598 grands pots de verre remplis de matière végétale en parfait état : « Je ne pensais pas un jour hériter d’un tel cadeau ! » s’extasie encore Jacques Fleurentin, pharmacien et ethnopharmacologue, nouveau responsable du droguier venu de la faculté de pharmacie de Nancy.
Naturactive : - Quelle est l’histoire de cette collection ?

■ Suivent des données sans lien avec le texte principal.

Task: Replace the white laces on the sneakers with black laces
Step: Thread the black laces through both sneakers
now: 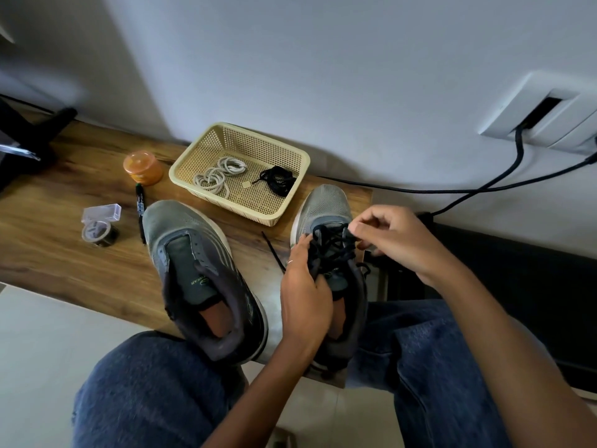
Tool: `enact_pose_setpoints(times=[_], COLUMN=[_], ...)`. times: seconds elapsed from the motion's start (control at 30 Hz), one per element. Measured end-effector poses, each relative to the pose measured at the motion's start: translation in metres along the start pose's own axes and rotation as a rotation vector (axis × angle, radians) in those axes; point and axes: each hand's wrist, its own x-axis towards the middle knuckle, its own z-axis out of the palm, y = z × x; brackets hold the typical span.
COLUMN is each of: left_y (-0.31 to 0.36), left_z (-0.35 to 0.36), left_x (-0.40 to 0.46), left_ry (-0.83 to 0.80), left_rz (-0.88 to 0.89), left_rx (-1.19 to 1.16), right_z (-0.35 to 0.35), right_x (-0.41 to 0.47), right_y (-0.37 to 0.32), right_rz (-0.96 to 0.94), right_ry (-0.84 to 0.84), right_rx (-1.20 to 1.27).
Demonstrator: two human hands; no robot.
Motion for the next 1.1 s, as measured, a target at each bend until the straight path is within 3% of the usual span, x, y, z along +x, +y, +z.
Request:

Jacques Fleurentin : - Malheureusement nous n’avons pas retrouvé de traces écrites sur ses origines, ni même sur son contenu. Il faudra beaucoup de temps pour faire les recherches nécessaires. Une chose est sûre ; jusqu’au XVIIe siècle, tout droguier jouait un rôle essentiel dans la formation des jeunes médecins de la région. À l’époque la pharmacologie était une des principales matières enseignées dans les écoles de médecine. On y apprenait ainsi à reconnaître la matière première à utiliser dans la fabrication des médicaments. Quant à ce droguier, on pense qu’il serait arrivé à la faculté de pharmacie de Nancy vers 1872, au moment de l’invasion allemande. Et il y est resté pendant des décennies.
- Jusqu’à ce que…
- Il y a environ deux ans, lorsque l’établissement a envisagé de déménager, sa doyenne m’a alors proposé d’en faire l’acquisition, en tant que président de la Société Française d’Ethnopharmacologie. Il aurait été dommage que, faute de place, cet ensemble exceptionnel se retrouve à la cave ou au grenier… Quel trésor pour nous qui travaillons depuis trente années sur les plantes du monde ! Même si les plantes sont trop anciennes pour être chimiquement étudiées, il est intéressant de les observer, de chercher leurs origines et leurs utilisations.
- Certaines plantes viennent de très loin ?
- La majorité est locale. Toutefois, entre 200 et 300 espèces, moins connues, proviennent de diverses régions du monde. Parmi les générations de professeurs de pharmacie qui se sont succédées, on imagine qu’il y avait des explorateurs. Certaines plantes ont pu être échangées avec les facultés de Paris ou Montpellier. Nos locaux, au cloître des Récollets, nous ont permis de mettre en valeur l’ensemble de la collection dans du mobilier d’herboristerie ancien. Cela a même été l’occasion d’exposer d’autres matériaux en notre possession : herbiers et droguiers venus de Lorraine, mais aussi d’Afghanistan, de Chine ou du Yémen.
- Dorénavant, aux Récollets, la plante séchée y côtoie la plante vivante ?
- Exactement. Dans le cloître se trouvent un jardin de plantes médicinales et un jardin des plantes toxiques qui soignent. Mais également une bibliothèque de plus de 800 ouvrages de botanique. C’est devenu un lieu-ressource très intéressant dans ce domaine. Tout l’été, nous organisons des visites gratuites des jardins. Dorénavant, nous amènerons les visiteurs admirer le droguier. Objet de curiosité, il a déjà beaucoup de succès !
- Et si les pots pouvaient parler…
- Ils nous rappelleraient l’histoire de la médecine et de la pharmacie. Vous savez, à une époque, pas si lointaine, presque l’intégralité des médicaments était des plantes. Aujourd’hui encore la médecine devrait choisir parmi la palette thérapeutique mise à sa disposition : des médicaments issus de la chimie jusqu’à ceux issus de la nature.